Abbie Goodrich Chapin RRC (April 2, 1868 – July 24, 1956) was an American missionary in China. In 1901 she became the first American decorated with the Royal Red Cross, for services rendered at Peking's International Hospital during the Boxer Rebellion.

== Early life and education ==
Abbie Goodrich Chapin was born in Tongzhou, China, the daughter of Lyman Dwight Chapin and Clara Labaree Evans Chapin. Her parents were American missionaries in China; her father was an ordained minister, and her mother was a teacher. Her brothers Dwight and Edward were also a missionaries in China; both were ordained Presbyterian ministers.

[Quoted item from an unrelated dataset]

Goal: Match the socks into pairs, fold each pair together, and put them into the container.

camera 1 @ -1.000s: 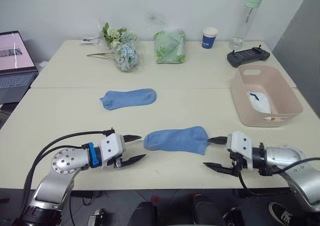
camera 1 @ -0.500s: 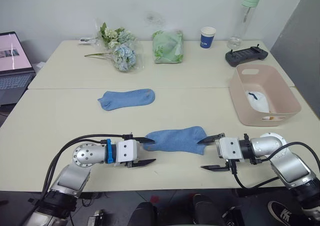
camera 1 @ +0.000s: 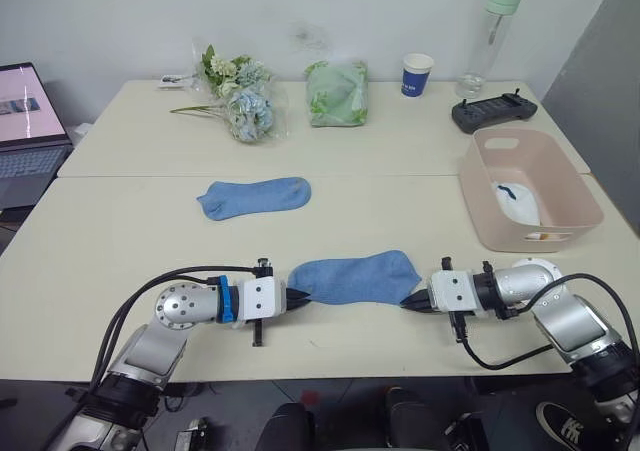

Chapin graduated from the University of Southern California in 1892 (her older sister Louise (Lula) graduated from USC the previous year).

== Career ==
Under the American Board of Commissioners for Foreign Missions, Chapin taught at the Mary Morrill School for Women in Paotingfu, and at Tongzhou. Her work was funded in part by Christian Endeavor societies. In 1900, she was in Beijing, and listed among "Foreigners Who Have Probably Been Slain" in a San Francisco newspaper, after she was captured in the Boxer Rebellion. She and the other missionaries in her group were confirmed alive about six weeks later. In 1901, she was one of four women decorated by King Edward VII with the Royal Red Cross, for services rendered at Beijing's international hospital, the first American so honored.

She visited her siblings in the United States and spoke to American church groups in 1905, 1913, 1921, 1931, and 1932. In 1937, she was again in peril, as one of several Americans sheltering from Japanese bombings and caring for wounded soldiers at the Presbyterian Hospital in Paotingfu.

== Personal life ==
Chapin worked and lived for most of her life with Mary E. Andrews (also seen as Mary E. Andrus), a fellow American teaching missionary. Andrews died at Paotingfu in 1936. Chapin died in Glendale, California in 1956, aged 88 years.